> **Your objective**:
An exact copy of all entries is required.

> **Dataset entries**:
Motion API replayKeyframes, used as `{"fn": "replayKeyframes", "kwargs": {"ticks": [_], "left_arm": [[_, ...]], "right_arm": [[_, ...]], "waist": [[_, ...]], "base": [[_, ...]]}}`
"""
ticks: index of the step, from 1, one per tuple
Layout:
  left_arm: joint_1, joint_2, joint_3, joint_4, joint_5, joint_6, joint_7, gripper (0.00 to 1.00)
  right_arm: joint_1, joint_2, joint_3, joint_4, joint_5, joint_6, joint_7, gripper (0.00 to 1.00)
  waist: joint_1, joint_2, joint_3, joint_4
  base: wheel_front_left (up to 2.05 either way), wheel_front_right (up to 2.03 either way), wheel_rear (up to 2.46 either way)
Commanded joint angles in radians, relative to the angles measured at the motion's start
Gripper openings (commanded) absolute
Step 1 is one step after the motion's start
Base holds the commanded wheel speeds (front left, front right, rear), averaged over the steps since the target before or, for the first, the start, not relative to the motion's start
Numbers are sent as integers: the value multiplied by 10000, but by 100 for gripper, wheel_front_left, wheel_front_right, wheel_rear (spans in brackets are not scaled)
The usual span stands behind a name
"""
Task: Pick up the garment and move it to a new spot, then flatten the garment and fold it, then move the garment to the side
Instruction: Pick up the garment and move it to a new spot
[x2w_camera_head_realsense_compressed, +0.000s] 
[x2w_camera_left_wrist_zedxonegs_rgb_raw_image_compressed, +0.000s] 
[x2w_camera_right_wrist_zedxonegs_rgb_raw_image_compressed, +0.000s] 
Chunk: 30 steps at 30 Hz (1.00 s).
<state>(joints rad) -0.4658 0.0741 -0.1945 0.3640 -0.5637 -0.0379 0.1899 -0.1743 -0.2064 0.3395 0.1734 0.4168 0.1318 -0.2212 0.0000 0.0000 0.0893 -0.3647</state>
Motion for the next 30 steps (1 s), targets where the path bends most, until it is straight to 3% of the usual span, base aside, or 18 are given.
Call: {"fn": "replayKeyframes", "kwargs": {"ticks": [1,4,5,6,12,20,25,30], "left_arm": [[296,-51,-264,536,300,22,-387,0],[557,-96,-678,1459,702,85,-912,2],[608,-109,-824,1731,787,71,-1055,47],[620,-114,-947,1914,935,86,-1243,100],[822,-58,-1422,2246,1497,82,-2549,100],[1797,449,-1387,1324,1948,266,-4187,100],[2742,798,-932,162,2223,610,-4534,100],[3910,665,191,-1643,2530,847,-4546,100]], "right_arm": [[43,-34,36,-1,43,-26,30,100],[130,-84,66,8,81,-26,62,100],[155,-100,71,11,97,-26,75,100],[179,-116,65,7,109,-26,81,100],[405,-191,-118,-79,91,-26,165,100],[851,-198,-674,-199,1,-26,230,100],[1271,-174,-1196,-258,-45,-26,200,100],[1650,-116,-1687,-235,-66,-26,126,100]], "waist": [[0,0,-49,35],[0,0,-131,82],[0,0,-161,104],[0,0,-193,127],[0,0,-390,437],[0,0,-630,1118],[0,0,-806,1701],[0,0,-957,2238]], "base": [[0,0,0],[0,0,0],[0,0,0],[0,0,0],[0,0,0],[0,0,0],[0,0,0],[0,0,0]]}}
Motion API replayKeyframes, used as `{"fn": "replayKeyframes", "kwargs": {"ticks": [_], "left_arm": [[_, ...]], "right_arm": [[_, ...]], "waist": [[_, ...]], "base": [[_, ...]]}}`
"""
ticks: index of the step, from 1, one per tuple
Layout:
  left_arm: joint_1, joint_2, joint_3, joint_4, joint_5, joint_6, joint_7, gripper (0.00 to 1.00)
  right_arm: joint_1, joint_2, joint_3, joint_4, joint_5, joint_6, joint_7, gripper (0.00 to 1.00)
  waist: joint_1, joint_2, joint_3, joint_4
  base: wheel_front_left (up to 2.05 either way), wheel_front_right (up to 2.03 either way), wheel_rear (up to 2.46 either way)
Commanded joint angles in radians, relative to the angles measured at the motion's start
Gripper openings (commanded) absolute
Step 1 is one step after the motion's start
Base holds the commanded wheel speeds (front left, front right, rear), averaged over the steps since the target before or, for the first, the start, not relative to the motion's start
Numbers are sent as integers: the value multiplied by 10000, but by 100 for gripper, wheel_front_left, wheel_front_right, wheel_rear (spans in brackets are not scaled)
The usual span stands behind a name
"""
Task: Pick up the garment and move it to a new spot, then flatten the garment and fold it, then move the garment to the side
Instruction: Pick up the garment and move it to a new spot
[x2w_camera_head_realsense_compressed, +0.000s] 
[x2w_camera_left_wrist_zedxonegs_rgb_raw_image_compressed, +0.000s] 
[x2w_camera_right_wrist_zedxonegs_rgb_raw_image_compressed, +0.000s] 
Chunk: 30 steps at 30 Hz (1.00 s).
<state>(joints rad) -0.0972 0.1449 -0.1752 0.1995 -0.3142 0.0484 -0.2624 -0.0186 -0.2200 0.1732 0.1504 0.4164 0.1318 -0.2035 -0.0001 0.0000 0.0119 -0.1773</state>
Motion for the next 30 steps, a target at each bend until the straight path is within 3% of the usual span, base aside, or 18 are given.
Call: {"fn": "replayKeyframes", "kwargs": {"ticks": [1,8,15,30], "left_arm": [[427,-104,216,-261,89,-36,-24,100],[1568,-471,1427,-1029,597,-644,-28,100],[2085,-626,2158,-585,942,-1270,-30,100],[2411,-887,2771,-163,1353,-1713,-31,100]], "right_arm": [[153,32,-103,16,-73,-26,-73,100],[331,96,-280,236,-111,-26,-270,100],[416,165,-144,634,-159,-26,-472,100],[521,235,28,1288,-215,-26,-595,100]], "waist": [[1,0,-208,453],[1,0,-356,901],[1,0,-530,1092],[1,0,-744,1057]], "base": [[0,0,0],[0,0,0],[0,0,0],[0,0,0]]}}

> **Result of the task**:
Motion API replayKeyframes, used as `{"fn": "replayKeyframes", "kwargs": {"ticks": [_], "left_arm": [[_, ...]], "right_arm": [[_, ...]], "waist": [[_, ...]], "base": [[_, ...]]}}`
"""
ticks: index of the step, from 1, one per tuple
Layout:
  left_arm: joint_1, joint_2, joint_3, joint_4, joint_5, joint_6, joint_7, gripper (0.00 to 1.00)
  right_arm: joint_1, joint_2, joint_3, joint_4, joint_5, joint_6, joint_7, gripper (0.00 to 1.00)
  waist: joint_1, joint_2, joint_3, joint_4
  base: wheel_front_left (up to 2.05 either way), wheel_front_right (up to 2.03 either way), wheel_rear (up to 2.46 either way)
Commanded joint angles in radians, relative to the angles measured at the motion's start
Gripper openings (commanded) absolute
Step 1 is one step after the motion's start
Base holds the commanded wheel speeds (front left, front right, rear), averaged over the steps since the target before or, for the first, the start, not relative to the motion's start
Numbers are sent as integers: the value multiplied by 10000, but by 100 for gripper, wheel_front_left, wheel_front_right, wheel_rear (spans in brackets are not scaled)
The usual span stands behind a name
"""
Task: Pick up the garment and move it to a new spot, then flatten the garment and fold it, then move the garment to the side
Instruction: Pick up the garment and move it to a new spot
[x2w_camera_head_realsense_compressed, +0.000s] 
[x2w_camera_left_wrist_zedxonegs_rgb_raw_image_compressed, +0.000s] 
[x2w_camera_right_wrist_zedxonegs_rgb_raw_image_compressed, +0.000s] 
Chunk: 30 steps at 30 Hz (1.00 s).
<state>(joints rad) -0.4658 0.0741 -0.1945 0.3640 -0.5637 -0.0379 0.1899 -0.1743 -0.2064 0.3395 0.1734 0.4168 0.1318 -0.2212 0.0000 0.0000 0.0893 -0.3647</state>
Motion for the next 30 steps (1 s), targets where the path bends most, until it is straight to 3% of the usual span, base aside, or 18 are given.
Call: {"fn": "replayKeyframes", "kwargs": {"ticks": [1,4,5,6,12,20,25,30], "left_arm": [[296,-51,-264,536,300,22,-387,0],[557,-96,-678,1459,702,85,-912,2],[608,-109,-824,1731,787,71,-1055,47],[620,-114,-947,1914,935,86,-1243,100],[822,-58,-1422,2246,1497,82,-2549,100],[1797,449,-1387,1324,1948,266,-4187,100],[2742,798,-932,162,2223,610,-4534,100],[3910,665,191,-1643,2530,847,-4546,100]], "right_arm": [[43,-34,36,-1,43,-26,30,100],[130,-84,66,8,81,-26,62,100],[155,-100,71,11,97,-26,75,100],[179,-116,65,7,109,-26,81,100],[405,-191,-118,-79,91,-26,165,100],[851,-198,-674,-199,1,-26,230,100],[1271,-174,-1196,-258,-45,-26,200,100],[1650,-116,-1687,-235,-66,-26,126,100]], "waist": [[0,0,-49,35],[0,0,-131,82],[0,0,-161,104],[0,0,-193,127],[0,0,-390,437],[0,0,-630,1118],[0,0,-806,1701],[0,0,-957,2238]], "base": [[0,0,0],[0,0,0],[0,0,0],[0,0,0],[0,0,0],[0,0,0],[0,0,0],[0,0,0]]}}
Motion API replayKeyframes, used as `{"fn": "replayKeyframes", "kwargs": {"ticks": [_], "left_arm": [[_, ...]], "right_arm": [[_, ...]], "waist": [[_, ...]], "base": [[_, ...]]}}`
"""
ticks: index of the step, from 1, one per tuple
Layout:
  left_arm: joint_1, joint_2, joint_3, joint_4, joint_5, joint_6, joint_7, gripper (0.00 to 1.00)
  right_arm: joint_1, joint_2, joint_3, joint_4, joint_5, joint_6, joint_7, gripper (0.00 to 1.00)
  waist: joint_1, joint_2, joint_3, joint_4
  base: wheel_front_left (up to 2.05 either way), wheel_front_right (up to 2.03 either way), wheel_rear (up to 2.46 either way)
Commanded joint angles in radians, relative to the angles measured at the motion's start
Gripper openings (commanded) absolute
Step 1 is one step after the motion's start
Base holds the commanded wheel speeds (front left, front right, rear), averaged over the steps since the target before or, for the first, the start, not relative to the motion's start
Numbers are sent as integers: the value multiplied by 10000, but by 100 for gripper, wheel_front_left, wheel_front_right, wheel_rear (spans in brackets are not scaled)
The usual span stands behind a name
"""
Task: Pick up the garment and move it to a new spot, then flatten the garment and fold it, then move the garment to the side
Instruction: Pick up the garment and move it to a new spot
[x2w_camera_head_realsense_compressed, +0.000s] 
[x2w_camera_left_wrist_zedxonegs_rgb_raw_image_compressed, +0.000s] 
[x2w_camera_right_wrist_zedxonegs_rgb_raw_image_compressed, +0.000s] 
Chunk: 30 steps at 30 Hz (1.00 s).
<state>(joints rad) -0.0972 0.1449 -0.1752 0.1995 -0.3142 0.0484 -0.2624 -0.0186 -0.2200 0.1732 0.1504 0.4164 0.1318 -0.2035 -0.0001 0.0000 0.0119 -0.1773</state>
Motion for the next 30 steps, a target at each bend until the straight path is within 3% of the usual span, base aside, or 18 are given.
Call: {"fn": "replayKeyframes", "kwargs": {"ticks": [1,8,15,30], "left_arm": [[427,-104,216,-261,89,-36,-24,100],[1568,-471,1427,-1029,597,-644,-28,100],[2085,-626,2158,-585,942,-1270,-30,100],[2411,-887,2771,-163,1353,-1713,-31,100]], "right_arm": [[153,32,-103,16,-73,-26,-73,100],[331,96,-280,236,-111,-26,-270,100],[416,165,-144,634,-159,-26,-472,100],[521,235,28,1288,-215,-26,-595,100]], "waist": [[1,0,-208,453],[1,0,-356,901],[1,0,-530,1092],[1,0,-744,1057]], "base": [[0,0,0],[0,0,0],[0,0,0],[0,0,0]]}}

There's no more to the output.